[Given data Boundary: Start]

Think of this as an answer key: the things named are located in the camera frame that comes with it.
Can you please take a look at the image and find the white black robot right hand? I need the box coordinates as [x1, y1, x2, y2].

[Given data Boundary: End]
[Given data Boundary: Start]

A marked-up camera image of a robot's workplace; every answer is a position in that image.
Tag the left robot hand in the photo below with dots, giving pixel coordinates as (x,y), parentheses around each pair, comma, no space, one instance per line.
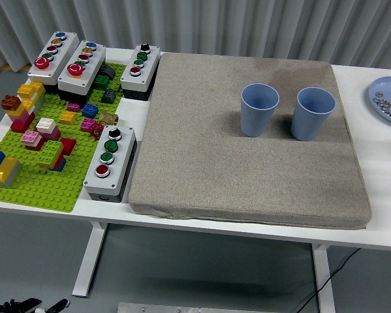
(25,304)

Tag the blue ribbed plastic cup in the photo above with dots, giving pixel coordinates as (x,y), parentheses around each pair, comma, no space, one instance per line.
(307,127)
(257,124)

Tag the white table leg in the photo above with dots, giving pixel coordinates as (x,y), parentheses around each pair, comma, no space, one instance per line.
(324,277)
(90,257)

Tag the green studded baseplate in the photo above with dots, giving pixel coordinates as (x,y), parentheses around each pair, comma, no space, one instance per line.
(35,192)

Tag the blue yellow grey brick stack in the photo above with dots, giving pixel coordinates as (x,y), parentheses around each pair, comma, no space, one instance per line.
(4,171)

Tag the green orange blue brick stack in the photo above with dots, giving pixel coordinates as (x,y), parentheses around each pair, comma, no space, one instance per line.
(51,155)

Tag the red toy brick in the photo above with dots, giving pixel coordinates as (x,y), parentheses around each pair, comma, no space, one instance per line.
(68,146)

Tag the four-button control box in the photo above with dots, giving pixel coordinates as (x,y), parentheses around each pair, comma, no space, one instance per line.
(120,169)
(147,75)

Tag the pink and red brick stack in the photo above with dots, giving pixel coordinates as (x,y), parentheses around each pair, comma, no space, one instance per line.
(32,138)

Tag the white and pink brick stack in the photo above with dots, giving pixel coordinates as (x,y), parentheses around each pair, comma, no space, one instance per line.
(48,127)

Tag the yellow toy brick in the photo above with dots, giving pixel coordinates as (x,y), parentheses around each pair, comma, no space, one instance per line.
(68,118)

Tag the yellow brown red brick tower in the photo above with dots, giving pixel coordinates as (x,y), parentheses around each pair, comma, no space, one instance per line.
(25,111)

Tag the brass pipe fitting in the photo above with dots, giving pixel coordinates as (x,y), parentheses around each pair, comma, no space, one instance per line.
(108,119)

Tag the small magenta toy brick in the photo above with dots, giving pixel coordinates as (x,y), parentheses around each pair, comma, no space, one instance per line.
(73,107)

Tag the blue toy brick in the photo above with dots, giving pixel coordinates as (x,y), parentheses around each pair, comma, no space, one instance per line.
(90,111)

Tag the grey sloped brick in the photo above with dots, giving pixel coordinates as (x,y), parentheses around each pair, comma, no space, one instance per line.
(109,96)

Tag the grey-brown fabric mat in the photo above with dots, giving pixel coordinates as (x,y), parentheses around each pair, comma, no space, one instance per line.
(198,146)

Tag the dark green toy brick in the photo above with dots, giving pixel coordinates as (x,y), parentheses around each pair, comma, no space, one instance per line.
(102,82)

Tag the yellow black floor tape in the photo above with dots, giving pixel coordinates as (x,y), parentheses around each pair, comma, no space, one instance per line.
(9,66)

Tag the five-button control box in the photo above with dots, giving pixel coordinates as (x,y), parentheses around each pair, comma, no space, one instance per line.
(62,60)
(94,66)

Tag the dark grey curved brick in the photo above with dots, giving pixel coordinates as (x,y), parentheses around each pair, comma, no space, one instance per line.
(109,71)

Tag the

[Given data Boundary: End]

**Work required**
Whenever the word "answer" occurs in a line of the listing above, return that line.

**Exercise response**
Think of this as an answer key: the things named are located in the camera frame that comes with it.
A marked-up camera image of a robot's workplace; every answer is a position in that image.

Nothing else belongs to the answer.